MHA for St. John's East Extern
- In office 1966–1986
- Succeeded by: Kevin Parsons Sr.

Leader of the Newfoundland and Labrador First Party
- In office 2004–2008
- Preceded by: Position established
- Succeeded by: Wayne Bennett

Personal details
- Born: February 14, 1933 Outer Cove, Dominion of Newfoundland
- Died: January 2, 2020 (aged 86)
- Party: Progressive Conservative Party of Newfoundland and Labrador
- Spouse: Mary Tobin
- Children: 1

= Tom Hickey (politician) =

Canadian politician (1933–2020)

Thomas Valentine Hickey (14 February 1933 – 2 January 2020) was a Canadian politician. He represented the electoral district of Cape St. Francis in the Newfoundland and Labrador House of Assembly from 1966 to 1986 as a member of the Progressive Conservative Party of Newfoundland and Labrador.

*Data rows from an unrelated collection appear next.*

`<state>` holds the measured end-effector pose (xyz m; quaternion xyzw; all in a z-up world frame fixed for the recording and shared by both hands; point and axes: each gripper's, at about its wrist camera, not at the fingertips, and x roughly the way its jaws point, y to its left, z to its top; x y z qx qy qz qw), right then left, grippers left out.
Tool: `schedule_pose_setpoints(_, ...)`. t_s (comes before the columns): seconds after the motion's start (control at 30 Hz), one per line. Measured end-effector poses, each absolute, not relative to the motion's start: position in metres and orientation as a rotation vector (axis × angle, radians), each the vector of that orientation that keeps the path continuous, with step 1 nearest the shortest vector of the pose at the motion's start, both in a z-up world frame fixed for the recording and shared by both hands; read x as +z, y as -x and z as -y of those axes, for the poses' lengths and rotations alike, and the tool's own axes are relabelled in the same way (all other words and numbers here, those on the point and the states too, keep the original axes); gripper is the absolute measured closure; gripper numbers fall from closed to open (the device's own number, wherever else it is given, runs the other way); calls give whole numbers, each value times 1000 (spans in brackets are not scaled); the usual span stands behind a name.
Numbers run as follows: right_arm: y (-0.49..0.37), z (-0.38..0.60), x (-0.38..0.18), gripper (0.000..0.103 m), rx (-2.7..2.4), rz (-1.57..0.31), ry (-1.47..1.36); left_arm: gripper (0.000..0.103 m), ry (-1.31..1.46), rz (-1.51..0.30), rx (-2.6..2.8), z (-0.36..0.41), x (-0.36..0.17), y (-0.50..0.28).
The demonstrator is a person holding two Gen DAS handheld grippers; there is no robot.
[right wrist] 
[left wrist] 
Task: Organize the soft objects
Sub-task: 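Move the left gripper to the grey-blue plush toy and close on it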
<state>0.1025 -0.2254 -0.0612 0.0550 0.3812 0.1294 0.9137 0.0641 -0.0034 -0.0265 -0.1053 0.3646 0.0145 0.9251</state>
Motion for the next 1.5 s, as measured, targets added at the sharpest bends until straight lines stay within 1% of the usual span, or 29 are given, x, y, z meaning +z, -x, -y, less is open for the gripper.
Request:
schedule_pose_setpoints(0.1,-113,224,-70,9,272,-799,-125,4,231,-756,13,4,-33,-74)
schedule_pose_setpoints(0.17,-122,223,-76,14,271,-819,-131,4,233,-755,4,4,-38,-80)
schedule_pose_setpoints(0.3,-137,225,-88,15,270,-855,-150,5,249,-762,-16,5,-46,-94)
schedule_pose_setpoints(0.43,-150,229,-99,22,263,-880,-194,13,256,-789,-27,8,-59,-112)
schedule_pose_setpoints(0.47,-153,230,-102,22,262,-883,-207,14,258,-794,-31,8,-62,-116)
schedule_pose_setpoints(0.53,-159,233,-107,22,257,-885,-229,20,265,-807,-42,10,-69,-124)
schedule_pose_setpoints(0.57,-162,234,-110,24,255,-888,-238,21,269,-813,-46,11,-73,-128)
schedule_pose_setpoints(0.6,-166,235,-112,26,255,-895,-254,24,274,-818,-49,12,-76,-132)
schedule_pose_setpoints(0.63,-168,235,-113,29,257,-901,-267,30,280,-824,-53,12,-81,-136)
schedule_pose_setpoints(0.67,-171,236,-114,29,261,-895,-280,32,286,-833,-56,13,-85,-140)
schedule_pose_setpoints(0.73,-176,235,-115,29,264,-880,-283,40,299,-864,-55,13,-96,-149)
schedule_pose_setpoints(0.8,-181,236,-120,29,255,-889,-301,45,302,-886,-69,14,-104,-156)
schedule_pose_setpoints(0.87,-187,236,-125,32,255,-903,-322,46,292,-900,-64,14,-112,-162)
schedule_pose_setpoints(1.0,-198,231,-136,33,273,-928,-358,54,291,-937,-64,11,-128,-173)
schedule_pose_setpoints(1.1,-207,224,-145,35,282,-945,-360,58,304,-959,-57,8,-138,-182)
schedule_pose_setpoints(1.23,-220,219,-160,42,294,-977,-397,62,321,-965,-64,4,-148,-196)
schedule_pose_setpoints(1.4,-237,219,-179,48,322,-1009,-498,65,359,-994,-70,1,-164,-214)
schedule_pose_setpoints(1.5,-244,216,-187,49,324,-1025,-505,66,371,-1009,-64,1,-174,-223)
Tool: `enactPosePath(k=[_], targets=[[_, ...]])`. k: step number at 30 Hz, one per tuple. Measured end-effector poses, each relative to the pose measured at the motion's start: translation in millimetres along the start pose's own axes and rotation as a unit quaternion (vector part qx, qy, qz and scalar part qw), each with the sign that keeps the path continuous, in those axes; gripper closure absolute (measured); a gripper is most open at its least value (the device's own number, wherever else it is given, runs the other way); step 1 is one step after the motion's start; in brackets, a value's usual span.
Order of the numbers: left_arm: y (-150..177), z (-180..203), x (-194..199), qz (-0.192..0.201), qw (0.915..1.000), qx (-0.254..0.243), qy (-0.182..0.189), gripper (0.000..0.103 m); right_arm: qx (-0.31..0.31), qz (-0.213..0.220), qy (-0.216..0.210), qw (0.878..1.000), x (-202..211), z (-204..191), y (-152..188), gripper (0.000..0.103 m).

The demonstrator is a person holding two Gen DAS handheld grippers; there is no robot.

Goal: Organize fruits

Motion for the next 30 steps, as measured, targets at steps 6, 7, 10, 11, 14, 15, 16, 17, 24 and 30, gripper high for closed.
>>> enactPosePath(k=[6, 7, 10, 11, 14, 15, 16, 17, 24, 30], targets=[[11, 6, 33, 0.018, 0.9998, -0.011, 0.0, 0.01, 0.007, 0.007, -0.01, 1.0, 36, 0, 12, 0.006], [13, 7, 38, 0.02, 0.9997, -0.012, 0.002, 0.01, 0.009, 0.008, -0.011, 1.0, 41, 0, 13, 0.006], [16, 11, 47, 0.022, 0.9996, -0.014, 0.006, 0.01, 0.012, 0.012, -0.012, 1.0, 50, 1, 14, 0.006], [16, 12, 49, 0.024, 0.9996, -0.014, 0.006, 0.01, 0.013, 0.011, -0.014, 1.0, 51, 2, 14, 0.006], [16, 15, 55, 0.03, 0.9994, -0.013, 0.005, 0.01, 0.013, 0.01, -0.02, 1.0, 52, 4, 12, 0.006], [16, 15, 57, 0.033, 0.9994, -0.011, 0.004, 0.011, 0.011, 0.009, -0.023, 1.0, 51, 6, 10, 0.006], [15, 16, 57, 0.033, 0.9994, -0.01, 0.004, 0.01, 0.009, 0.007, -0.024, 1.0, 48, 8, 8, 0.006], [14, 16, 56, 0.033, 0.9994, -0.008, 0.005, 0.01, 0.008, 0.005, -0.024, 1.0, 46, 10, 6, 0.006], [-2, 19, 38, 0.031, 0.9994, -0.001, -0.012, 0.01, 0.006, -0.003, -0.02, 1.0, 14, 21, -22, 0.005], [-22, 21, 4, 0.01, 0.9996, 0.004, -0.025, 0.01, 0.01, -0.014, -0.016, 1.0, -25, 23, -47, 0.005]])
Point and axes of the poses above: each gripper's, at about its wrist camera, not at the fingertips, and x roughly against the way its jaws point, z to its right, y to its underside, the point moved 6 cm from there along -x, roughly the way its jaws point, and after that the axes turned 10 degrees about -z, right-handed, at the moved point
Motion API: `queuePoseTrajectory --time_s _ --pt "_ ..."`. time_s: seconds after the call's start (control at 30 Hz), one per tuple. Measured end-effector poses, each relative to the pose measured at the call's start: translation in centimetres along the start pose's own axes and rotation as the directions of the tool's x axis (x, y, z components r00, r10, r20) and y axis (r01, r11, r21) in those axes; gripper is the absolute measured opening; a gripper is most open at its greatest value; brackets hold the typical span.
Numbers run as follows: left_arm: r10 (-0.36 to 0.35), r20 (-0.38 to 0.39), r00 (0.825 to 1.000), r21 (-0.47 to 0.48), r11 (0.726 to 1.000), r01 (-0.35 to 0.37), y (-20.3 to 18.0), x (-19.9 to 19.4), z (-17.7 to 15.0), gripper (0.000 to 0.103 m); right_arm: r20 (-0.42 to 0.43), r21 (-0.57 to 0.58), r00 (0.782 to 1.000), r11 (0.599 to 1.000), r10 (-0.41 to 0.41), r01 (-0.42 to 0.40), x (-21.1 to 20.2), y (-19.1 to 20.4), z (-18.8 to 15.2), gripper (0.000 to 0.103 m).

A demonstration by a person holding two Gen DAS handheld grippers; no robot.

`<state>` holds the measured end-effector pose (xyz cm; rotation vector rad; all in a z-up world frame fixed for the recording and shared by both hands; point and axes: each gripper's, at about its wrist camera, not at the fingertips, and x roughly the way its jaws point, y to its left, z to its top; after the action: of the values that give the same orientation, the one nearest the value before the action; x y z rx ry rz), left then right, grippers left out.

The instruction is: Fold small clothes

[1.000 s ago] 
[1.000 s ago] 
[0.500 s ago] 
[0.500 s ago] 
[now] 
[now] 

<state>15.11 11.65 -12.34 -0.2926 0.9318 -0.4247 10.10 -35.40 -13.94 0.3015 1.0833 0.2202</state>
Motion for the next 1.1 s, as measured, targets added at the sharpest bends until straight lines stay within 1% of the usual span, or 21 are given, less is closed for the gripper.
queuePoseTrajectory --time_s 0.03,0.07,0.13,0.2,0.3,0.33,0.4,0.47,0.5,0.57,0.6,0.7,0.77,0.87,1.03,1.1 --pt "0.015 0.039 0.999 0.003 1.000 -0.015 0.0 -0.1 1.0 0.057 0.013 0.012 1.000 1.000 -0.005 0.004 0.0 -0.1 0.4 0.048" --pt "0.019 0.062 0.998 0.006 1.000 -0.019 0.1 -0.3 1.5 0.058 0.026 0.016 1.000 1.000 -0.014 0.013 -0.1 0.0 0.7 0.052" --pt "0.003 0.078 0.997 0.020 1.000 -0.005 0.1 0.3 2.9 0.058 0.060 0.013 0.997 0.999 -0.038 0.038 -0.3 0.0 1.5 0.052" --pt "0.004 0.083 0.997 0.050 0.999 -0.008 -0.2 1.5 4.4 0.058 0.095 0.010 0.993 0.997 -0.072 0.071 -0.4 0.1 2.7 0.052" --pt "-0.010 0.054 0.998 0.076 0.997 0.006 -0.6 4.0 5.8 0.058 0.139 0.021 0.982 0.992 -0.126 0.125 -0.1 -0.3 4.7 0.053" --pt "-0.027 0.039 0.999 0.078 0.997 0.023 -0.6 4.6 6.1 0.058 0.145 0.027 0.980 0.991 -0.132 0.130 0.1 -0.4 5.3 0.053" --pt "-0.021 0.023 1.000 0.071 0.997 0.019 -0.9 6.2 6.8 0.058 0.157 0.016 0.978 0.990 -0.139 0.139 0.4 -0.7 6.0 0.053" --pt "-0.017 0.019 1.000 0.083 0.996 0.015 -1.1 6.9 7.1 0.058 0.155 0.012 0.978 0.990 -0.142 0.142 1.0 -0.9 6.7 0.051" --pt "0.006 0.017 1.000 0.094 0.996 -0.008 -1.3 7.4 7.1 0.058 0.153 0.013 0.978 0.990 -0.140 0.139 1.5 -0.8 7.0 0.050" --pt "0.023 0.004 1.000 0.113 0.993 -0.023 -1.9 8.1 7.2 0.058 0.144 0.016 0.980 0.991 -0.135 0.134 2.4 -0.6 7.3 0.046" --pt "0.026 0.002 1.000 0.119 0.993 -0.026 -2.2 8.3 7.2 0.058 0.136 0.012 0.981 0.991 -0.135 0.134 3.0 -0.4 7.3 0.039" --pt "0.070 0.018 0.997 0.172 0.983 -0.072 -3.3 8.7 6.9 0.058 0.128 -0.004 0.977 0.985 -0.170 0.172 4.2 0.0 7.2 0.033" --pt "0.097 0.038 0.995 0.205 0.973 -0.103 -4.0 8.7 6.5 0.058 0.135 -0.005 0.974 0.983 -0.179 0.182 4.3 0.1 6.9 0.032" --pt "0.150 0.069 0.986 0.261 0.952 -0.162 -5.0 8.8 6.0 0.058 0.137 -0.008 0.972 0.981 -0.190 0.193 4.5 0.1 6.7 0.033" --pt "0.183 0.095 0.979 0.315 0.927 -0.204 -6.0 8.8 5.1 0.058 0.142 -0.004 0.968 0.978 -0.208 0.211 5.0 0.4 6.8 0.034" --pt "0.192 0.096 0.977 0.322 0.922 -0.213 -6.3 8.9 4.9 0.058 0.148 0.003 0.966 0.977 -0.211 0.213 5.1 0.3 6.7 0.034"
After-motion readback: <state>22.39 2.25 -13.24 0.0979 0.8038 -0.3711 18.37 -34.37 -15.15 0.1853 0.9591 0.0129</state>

The son of Thomas and Mary Hickey, he was born at Outer Cove and was educated there and at Memorial University. Hickey married Dorothy Grace Wall; the couple had one daughter; SuzAnne Valentina. He worked for the Department of Social Services, was a sales representative for British American Oil and then was the owner of a groceteria. He also worked at the United States Air Force base at Fort Pepperrell. Hickey served on the town council for Placentia. In 1963 he founded and served as first president of the Placentia Regatta.

Hickey was elected to the Newfoundland House of Assembly in 1966 and was reelected in 1971, 1972, 1975, 1979 and 1982. He served in the provincial cabinet as Minister of Social Services, as Minister of Provincial Affairs, as Minister of Transportation and Communications, as Minister of Tourism, as Minister of Rehabilitation and Recreation and as Minister of Housing.

Hickey was the founder of the Newfoundland and Labrador First Party, which was established in November 2004. and led the party from 2004 until 2008, when he was succeeded as party leader by Wayne Bennett. Hickey ran unsuccessfully for the party in a Placentia—St. Mary's by-election held in 2006, winning only 31 votes.

Hickey died on 2 January 2020. He was 86 years old.